The barn is built of coursed squared limestone rubble with a stone slate roof. The cart opening in the north wall is spanned by a massive hewn timber lintel with quoined jambs. Other openings have limestone lintels. The building is orientated east-west.
The north wall contains the central cart entrance with modern replacement doors. Arrow slit ventilation slits pierce both ground and first floor levels. A single-storey outbuilding with a lean-to roof is attached to the west gable; its north wall, slightly set back, also has a much smaller cart entrance.
The south wall has a central broad winnowing door with quoined jambs and stone lintel, hung with a plank door probably of 19th-century date or later on strap hinges. To the west is a second narrower doorway, also with quoined jambs. To the east is a small ground-level opening, now blocked, thought to have housed a drive shaft for a threshing machine. Two small windows at first floor level are roughly equally spaced along this elevation.
The east gable has a small high-level window. The west gable has two ventilation slits, one at first floor and one at attic level.
Internally, the roof structure is exposed, consisting of metal-pinned king strut trusses supporting staggered trenched purlins that are pegged. Two redundant line shafts with belt wheels span between the roof trusses. The western third of the building has a replacement upper floor.
The barn is believed to have originally been the home farm of Thorpe Manor, which lies just over 50 metres to the north-west. Until the late 19th century it may have been directly managed from the manor house; the building now known as Manor Farmhouse immediately to the west does not appear on the 1893 Ordnance Survey map but was built by the 1906 edition.

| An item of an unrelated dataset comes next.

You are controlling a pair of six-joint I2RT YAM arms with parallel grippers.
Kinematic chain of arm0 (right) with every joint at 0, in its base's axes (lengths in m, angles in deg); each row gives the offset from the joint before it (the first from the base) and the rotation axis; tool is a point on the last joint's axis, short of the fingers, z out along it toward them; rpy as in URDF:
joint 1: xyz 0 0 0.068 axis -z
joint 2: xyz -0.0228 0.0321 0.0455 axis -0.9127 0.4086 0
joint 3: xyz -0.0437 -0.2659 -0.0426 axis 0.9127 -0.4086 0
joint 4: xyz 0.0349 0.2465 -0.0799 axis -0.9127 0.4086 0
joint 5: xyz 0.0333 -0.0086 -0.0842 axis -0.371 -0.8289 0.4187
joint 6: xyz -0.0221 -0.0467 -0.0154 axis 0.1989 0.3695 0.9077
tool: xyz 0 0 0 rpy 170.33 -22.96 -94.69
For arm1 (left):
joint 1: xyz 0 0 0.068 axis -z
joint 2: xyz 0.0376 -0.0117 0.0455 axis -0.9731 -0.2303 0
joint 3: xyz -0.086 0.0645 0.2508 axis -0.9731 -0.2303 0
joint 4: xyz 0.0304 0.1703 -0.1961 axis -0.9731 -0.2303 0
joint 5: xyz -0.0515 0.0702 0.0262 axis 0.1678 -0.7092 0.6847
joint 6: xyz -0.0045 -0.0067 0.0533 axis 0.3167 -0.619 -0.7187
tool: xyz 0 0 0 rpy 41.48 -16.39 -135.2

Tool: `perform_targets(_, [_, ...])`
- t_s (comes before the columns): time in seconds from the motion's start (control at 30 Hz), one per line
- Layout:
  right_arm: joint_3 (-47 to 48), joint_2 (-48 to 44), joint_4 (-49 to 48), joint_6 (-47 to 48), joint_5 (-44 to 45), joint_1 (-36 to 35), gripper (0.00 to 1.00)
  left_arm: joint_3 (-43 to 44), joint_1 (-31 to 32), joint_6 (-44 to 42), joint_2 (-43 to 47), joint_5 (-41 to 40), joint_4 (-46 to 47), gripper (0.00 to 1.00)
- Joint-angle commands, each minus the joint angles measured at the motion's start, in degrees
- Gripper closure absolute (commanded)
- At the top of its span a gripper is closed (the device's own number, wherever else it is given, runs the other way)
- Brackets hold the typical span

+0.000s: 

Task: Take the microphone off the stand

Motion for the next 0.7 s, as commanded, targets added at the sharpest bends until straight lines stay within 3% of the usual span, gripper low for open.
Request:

The precise date of the barn is difficult to establish. It may originate from shortly after the 17th-century enlargement of the hall, possibly following a change in ownership, or it may be as late as 1814, the date of Thorpe Audlin's enclosure of the openfield system. Enclosure typically prompted new farm building construction. However, the form and details of construction suggest a date before the Agricultural Revolution of the late 18th century. This is evidenced by the scale and style of the timber lintel for the cart opening and the absence of a corresponding cart opening in the south wall. Although the winnowing door in the south wall would have provided cross-draught for hand threshing of corn in the centre of the barn, it would not have been large enough to admit carts as became more typical with improved farming practices developed during the Agricultural Revolution in the later 18th century. The roof structure, employing metalwork and sawn timbers, appears to be a later replacement, likely early 19th century rather than late 19th century.
The barn has group value with the three-storey multifunctional farm building immediately to the north and Thorpe Manor (Grade II listed) to the north-west, all forming part of the former manorial home farm.